Una narrazione fatta di accoglienza, elaborazione, trasmissione.


AL Hai parlato di “usi” come pratiche e di “uso” del tessuto, ma il tuo allestimento s’intitola “No Use”.

MF Viviamo nell’era matura della razionalizzazione autoritaria e della frammentazione; l’aspirazione alla libertà individuale ci ha condotto ad aderire volontariamente ad un sistema che produce isolamento ed espropriazione di spazi, di responsabilità, di affetti ed emozioni, del corpo stesso. Si è rivelata fallace, una vera trappola. In un processo ambivalente, per esempio, l’emancipazione femminile si è dimostrata funzionale alla parcellizzazione del lavoro e al consumismo.
La realizzazione di sé “autosufficienti” ci ha consegnato alla patologia del narcisismo, alla dipendenza dal giudizio e dallo sguardo altrui, e ad una condizione di gioventù eterna, il limbo ambiguo di chi non riesce a diventare adulto. Il traguardo dell’adultità viene continuamente rimandato, anche nel lavoro, nel quale si è perennemente in formazione e aggiornamento, mentre nei fatti il mercato rifiuta il lavoratore esperto, preferendo saperi intercambiabili e frammentari in un flusso di tempo accelerato e irriflessivo. Il nostro sistema ha un pessimo rapporto con la tradizione ed ha prodotto una grande rimozione della voglia umana di raccontare, accogliere, elaborare creativamente e trasmettere, di relazionarsi. Ne è conseguita una enorme dispersione di competenze e la difficoltà se non l’impossibilità di riprodurre le condizioni stesse del lavoro.
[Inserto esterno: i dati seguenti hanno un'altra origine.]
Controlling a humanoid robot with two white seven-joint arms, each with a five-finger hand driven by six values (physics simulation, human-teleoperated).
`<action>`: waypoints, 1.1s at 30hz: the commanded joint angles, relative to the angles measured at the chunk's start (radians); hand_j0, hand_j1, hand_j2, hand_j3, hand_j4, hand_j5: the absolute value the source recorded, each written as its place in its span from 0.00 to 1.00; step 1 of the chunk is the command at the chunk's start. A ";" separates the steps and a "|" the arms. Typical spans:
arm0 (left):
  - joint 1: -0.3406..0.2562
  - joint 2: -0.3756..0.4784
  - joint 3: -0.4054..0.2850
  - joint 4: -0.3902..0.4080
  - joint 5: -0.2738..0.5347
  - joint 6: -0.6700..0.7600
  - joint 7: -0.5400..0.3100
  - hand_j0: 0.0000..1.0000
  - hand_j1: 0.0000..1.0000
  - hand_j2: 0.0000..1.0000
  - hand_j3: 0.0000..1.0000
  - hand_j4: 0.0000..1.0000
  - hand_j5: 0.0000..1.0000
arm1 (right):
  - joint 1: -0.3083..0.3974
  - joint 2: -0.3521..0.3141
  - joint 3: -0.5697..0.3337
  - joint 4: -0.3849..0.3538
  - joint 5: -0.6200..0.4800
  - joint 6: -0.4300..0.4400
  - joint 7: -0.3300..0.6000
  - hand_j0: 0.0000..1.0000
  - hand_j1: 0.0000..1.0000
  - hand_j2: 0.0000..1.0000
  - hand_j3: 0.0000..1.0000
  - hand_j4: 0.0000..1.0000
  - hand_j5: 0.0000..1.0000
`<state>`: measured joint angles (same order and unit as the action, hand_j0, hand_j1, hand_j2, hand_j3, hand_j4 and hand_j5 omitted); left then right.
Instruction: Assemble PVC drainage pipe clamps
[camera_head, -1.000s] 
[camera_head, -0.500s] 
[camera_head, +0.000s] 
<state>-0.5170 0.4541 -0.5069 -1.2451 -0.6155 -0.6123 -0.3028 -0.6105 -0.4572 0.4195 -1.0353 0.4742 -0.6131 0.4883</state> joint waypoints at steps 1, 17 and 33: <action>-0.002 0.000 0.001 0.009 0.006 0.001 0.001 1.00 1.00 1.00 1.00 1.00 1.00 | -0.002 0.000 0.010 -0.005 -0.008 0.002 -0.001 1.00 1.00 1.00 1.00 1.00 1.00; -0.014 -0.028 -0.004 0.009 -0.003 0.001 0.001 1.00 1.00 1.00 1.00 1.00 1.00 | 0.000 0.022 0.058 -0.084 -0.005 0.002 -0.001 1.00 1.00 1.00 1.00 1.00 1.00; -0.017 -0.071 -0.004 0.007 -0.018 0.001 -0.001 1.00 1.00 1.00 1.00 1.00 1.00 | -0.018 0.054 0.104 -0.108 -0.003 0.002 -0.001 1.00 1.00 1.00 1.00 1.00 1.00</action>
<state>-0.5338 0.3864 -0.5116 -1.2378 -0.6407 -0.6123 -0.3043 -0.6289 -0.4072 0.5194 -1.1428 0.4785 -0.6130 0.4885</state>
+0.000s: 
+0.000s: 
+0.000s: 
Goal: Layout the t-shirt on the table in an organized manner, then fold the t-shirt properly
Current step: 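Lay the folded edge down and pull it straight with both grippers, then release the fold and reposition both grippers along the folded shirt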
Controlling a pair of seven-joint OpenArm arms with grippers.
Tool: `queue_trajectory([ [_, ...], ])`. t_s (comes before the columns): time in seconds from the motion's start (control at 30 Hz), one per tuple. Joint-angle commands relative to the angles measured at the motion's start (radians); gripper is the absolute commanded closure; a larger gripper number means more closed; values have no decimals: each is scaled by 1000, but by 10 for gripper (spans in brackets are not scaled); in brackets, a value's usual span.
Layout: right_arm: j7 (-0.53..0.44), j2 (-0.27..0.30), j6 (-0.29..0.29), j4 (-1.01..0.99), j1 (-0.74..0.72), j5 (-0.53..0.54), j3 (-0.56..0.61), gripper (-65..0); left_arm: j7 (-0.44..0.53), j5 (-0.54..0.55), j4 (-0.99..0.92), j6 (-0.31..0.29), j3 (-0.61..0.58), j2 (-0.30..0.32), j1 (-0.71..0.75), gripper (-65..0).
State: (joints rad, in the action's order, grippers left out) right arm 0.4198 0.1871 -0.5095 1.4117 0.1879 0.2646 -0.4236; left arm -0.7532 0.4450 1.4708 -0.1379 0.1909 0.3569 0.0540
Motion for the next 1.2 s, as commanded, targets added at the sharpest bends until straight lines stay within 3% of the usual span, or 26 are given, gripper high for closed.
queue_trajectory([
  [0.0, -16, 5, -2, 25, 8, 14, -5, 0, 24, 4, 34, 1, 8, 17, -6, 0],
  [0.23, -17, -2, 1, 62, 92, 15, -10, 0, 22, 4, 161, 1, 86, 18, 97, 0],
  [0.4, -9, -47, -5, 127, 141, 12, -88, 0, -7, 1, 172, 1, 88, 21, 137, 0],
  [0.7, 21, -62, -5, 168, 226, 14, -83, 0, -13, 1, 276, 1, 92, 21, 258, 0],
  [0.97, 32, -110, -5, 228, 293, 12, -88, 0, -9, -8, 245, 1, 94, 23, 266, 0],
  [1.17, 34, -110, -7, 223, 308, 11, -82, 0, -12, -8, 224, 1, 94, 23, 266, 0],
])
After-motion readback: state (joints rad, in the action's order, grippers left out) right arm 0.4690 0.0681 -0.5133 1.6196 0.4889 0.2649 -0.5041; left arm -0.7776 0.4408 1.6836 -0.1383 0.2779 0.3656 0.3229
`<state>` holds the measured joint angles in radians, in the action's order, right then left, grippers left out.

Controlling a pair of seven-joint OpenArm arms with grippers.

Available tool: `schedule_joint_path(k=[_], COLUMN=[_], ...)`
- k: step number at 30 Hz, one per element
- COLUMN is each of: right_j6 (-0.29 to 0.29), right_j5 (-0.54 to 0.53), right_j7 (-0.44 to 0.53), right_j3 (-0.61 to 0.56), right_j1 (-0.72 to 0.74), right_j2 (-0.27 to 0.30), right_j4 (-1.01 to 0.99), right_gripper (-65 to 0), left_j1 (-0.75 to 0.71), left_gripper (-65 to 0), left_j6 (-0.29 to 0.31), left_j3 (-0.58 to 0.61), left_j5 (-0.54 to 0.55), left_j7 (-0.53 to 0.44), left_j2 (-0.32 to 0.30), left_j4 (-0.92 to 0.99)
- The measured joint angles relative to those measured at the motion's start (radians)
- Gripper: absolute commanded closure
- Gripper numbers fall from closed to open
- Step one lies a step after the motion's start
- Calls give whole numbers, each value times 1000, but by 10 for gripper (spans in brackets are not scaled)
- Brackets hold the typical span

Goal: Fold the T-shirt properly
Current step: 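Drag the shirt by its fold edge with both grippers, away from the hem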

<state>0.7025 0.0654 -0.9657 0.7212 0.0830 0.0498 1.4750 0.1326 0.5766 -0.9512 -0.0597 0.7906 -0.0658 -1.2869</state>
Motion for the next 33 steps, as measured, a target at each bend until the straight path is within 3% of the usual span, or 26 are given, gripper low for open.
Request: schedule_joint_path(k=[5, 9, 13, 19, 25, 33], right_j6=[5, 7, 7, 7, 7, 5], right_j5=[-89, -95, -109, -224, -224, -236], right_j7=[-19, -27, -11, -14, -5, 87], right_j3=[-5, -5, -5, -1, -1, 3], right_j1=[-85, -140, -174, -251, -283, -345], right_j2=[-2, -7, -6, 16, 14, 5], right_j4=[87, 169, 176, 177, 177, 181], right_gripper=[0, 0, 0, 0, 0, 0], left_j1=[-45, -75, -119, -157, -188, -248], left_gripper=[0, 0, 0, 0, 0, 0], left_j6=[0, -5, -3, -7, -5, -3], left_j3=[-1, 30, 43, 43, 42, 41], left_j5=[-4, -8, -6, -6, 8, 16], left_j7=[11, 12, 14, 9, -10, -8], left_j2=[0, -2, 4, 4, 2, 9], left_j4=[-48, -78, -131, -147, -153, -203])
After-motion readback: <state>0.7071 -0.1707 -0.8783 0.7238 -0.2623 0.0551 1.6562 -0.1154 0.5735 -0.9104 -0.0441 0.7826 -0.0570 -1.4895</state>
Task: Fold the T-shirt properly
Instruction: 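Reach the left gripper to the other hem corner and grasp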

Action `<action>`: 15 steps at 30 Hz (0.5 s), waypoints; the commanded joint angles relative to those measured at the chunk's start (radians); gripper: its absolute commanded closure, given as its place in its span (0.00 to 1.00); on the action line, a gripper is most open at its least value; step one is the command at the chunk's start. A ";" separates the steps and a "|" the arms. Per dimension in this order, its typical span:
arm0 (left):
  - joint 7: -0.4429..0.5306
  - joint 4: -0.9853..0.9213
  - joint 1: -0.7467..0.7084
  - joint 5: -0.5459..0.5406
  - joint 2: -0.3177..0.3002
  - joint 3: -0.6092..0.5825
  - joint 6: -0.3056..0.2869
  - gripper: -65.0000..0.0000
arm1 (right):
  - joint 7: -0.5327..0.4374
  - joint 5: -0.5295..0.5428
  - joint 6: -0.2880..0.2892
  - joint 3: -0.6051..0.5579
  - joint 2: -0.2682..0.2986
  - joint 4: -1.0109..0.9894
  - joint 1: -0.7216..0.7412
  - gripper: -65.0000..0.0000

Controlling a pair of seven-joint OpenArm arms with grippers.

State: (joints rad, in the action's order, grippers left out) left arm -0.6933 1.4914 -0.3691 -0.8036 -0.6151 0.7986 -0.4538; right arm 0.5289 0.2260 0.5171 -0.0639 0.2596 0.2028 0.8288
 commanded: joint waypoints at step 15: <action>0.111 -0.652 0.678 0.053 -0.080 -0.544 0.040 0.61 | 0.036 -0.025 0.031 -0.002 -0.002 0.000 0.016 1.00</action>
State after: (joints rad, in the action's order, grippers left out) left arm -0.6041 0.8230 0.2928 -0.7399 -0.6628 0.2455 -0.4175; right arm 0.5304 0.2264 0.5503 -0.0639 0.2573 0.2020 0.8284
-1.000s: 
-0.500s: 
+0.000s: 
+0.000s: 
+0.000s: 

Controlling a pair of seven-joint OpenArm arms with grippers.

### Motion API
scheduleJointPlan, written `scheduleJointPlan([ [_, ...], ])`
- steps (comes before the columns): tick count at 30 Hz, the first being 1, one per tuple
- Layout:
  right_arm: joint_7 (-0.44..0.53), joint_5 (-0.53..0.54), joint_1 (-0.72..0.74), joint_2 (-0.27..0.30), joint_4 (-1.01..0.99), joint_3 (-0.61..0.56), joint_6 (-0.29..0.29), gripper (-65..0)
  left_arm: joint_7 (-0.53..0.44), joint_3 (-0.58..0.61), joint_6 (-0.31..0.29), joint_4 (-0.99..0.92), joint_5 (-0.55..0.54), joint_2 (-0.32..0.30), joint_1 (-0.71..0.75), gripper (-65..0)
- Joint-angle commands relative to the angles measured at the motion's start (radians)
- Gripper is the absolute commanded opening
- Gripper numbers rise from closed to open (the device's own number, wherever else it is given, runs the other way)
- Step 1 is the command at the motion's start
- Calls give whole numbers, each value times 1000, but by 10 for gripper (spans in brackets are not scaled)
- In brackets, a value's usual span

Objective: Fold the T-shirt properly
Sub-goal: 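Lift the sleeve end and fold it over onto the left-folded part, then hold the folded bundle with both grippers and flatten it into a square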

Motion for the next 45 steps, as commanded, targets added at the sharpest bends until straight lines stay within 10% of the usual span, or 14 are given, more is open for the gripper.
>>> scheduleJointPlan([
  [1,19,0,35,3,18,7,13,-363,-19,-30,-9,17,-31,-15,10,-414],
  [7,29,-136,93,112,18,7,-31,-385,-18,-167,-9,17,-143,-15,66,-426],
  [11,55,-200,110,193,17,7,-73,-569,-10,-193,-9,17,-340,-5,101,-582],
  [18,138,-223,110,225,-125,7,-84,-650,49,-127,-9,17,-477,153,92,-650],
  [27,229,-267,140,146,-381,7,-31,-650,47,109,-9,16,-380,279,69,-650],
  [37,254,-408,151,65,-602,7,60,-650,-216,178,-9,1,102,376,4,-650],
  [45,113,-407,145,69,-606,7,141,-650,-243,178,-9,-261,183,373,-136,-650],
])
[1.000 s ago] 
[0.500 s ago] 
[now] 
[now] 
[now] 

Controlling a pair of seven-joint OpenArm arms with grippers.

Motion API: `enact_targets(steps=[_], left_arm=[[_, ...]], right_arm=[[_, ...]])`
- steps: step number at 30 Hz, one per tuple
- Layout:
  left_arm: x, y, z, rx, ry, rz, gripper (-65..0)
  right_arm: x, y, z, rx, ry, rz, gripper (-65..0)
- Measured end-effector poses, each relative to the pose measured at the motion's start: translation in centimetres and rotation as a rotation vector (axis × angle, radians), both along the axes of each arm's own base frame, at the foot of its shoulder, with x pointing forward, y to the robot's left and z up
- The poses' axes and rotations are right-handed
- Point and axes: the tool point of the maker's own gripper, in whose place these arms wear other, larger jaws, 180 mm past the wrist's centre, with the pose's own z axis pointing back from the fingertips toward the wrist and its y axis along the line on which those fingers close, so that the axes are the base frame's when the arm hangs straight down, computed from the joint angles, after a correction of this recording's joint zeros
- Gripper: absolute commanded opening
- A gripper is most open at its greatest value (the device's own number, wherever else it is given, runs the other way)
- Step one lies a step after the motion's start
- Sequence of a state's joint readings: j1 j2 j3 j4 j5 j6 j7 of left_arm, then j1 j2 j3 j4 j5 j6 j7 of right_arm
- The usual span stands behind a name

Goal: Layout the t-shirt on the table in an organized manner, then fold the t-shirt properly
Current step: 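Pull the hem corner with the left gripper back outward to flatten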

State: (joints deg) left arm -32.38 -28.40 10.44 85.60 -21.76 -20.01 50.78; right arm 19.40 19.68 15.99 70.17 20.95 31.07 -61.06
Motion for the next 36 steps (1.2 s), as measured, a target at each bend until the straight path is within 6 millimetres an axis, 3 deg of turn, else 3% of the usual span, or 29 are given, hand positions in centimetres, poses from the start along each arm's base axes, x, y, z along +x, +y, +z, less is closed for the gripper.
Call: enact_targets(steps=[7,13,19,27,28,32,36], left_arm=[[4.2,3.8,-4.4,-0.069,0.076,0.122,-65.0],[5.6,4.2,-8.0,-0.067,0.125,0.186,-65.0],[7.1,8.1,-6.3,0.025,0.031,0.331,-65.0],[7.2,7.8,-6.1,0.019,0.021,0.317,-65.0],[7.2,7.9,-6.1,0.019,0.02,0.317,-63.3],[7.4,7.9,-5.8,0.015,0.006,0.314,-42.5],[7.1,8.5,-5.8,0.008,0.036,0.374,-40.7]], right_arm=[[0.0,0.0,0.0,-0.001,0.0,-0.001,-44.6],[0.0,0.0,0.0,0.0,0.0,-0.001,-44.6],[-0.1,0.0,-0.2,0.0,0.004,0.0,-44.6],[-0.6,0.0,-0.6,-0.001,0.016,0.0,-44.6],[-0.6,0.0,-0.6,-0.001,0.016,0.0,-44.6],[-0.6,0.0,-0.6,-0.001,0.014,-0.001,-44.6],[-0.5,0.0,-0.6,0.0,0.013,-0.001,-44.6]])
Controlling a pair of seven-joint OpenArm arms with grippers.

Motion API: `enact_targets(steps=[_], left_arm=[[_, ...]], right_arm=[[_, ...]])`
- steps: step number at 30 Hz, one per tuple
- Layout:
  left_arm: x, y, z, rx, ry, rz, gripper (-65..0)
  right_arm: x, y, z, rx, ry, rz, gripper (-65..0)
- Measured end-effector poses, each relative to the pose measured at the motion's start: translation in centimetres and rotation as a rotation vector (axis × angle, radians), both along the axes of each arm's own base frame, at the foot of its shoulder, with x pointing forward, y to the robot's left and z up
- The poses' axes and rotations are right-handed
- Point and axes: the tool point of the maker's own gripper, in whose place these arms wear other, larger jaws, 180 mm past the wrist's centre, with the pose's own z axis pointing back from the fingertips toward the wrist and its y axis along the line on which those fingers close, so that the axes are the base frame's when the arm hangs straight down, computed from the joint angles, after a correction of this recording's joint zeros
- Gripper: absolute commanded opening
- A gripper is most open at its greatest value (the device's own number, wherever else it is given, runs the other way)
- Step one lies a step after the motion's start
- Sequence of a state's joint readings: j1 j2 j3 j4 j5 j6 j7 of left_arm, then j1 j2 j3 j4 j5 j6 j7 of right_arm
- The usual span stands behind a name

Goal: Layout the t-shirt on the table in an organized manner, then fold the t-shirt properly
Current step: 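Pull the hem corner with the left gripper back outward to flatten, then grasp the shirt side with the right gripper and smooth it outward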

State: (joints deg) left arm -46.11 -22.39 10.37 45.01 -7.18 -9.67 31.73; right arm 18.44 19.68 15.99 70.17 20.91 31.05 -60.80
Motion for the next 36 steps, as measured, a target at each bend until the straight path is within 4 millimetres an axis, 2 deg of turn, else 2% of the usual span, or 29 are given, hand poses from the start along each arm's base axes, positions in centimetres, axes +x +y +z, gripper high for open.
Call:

Inserire la pratica del lavoro in una dimensione narrativa, nella quale ci si dia il tempo necessario per la cura fuori dalle ragioni economiche attuali, tempo per l’attenzione e per qualcosa di più di questa, una speciale dedizione, anche passione e piacere è diventata oggi, io credo, una necessità.

Mi sono accorta di recente che la mia prassi artistica mi indica più frequentemente quel che non c’è piuttosto del contrario, qualcosa che manca, e sempre più spesso quando cerco le ragioni del mio fare. Ci sono ampie motivazioni del perché costantemente l’arte femminile parla di violenza, di privazione e della difficoltà a raccontare. Le donne della mia generazione si trovano a dover reinventare anche già l’idea che raccontare sia legittimo. A dover riconoscere cosa e come raccontare. Siamo quasi sempre figlie di donne mute, spesso abbiamo figlie altrettanto mute. Speravamo di imparare un’arte e di vivere di questa, molte di noi hanno fatto molto per diventare maestre delle proprie arti e alcune lo sono persino diventate. Il resto lo taccio. Ecco: gli oggetti che io produco assomigliano a qualcos’altro e ricordano oggetti d’uso, ma, in realtà, "non servono a niente".